The roots of the current investigation in Germany reach back to 1998 when Mamduh Mahmud Salim, a citizen of Sudan, was arrested in the German state of Bavaria on a U.S. warrant and extradited to the United States.

Salim, 43, is awaiting trial on charges that he was part of bin Laden's terrorist network and that he stabbed and wounded a guard in federal prison in Manhattan where he is being held.

Germany received evidence from the United States that Salim was bin Laden's finance chief, officials here said.

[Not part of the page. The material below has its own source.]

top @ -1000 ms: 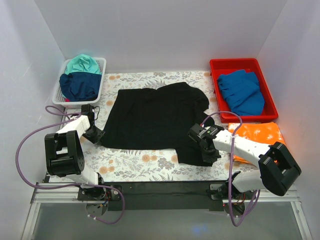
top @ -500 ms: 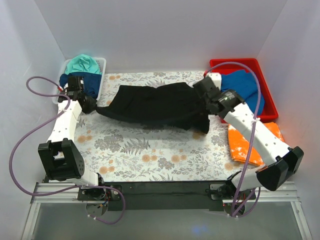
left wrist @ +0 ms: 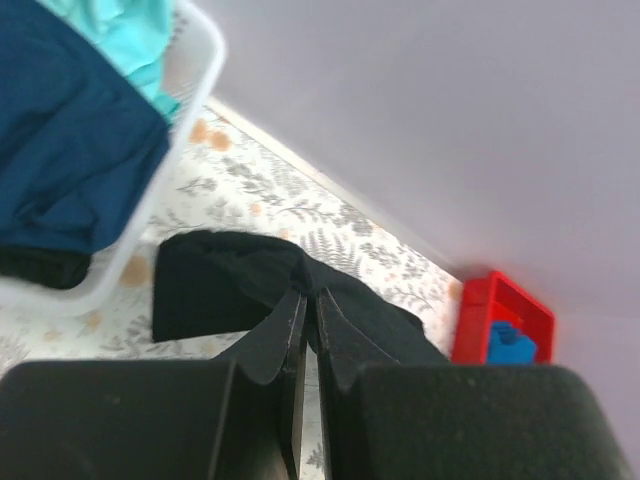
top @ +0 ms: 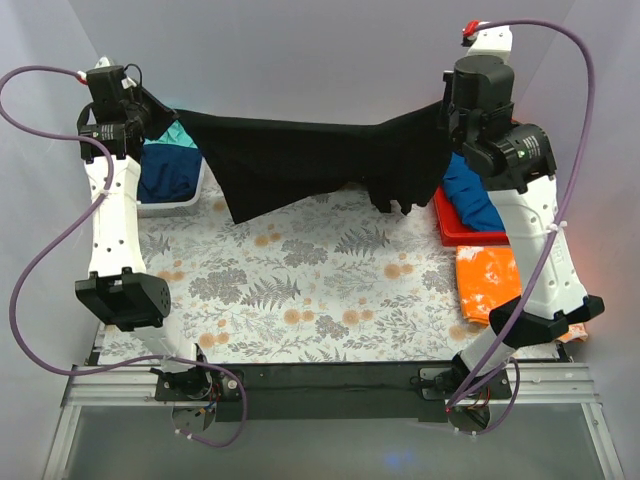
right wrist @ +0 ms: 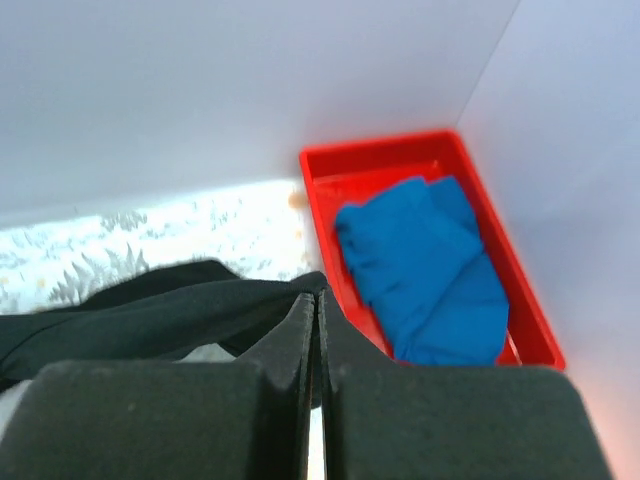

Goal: Fold and stack the t-shirts
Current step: Flatten the tshirt out

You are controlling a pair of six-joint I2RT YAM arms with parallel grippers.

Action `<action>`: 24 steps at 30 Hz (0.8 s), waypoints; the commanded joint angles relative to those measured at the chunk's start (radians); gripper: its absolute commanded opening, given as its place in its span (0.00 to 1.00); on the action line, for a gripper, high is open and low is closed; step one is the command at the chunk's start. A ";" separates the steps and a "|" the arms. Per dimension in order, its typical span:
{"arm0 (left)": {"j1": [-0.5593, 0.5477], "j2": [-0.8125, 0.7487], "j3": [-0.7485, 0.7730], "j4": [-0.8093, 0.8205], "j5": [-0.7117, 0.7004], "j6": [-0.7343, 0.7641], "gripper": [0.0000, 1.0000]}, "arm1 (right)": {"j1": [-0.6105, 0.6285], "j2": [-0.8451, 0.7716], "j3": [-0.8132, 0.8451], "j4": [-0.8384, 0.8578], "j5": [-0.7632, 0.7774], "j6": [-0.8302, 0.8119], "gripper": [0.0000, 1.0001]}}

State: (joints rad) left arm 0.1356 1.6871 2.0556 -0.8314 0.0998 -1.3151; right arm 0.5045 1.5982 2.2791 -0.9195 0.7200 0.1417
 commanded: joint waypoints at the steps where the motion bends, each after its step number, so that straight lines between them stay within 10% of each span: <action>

The intelligence from the U.S. government also included information that Salim was planning "criminal acts" on German soil, the officials said.

As a result of the Salim case, the Bundeskriminalamt, the German equivalent of the FBI, created an "Analysis Project" to document Salim's links with other Islamic extremists in Germany, which in turn led to the scrutiny of more individuals.

The project did not lead to any prosecutions although it collected a trove of intelligence about a network of individuals and groups in Germany and abroad.

"At the early stages of this project, the FBI was invited to join in because the analysis of the information led to . . . Canada, the U.S. and other European countries such as Britain, France and Italy," said the law enforcement official.

Information generated by the project helped lead to the discovery of a bin Laden-sponsored plot to attack the United States during the 2000 millennium celebrations.

An Algerian named Ahmed Ressam was stopped in a car packed with bomb-making equipment attempting to enter Washington state at a remote border crossing in 1999 just before the celebrations. Ressam, who has admitted to undergoing terrorist training, including in chemical attacks, at a camp in Afghanistan, was convicted of smuggling and terrorism in a plot to bomb Los Angeles International Airport.

The Ressam investigation produced information, leads and names that led back to Europe, the officials said. Last December, German anti-terrorist police raided a Frankfurt apartment where they found weapons, including machine guns, and chemicals to make explosives as well as forged identification papers and cloned credit cards.

Police arrested two Iraqis, an Algerian and a French Muslim, but the suspected leader of the Frankfurt cell, an Algerian, Mohammad Bensakhria, escaped. He was later arrested in the Spanish city of Alicante, a city that Atta visited this July, according to Spanish police.

German officials said the Frankfurt group planned to attack a market in front of Strasbourg's cathedral.

Reexamining the information from the Analysis Project and the Ressam and Frankfurt cases, officials said they have generated information about Atta and his co-conspirators.

"We realize that the three [Hamburg] individuals had links and contacts with the millennium and Salim cases and people that crop up in the Analysis Project," said the law enforcement official. "Some of the people we came across in the investigations or through the Analysis Project, the intelligence community believes are within the inner circle or network" of bin Laden.

Darkazanli, the Syrian businessman, was questioned by German police last week, but he was quickly released. Efforts to reach him by telephone today were unsuccessful.

The Darkazanli Import-Export Co. shut down in 1997 only to reopen in August this year, according to German records. But at its listed address, an apartment, there was no sign of activity Wednesday, and neighbors said that in its first incarnation it appeared to be no more than a secondhand shop.

German officials, however, are investigating whether it was a conduit for money to the Hamburg cell and others.

The officials said that there was close cooperation between U.S. and European intelligence agencies. And the law enforcement official noted that his agency had provided office space for four FBI agents, with whom they share all evidence as well as investigative strategy.

"The network of Islamic terrorists has been anonymous or faceless," said the government official. But "this investigation will provide a face. And it will provide a lever that is much better than we had in the past."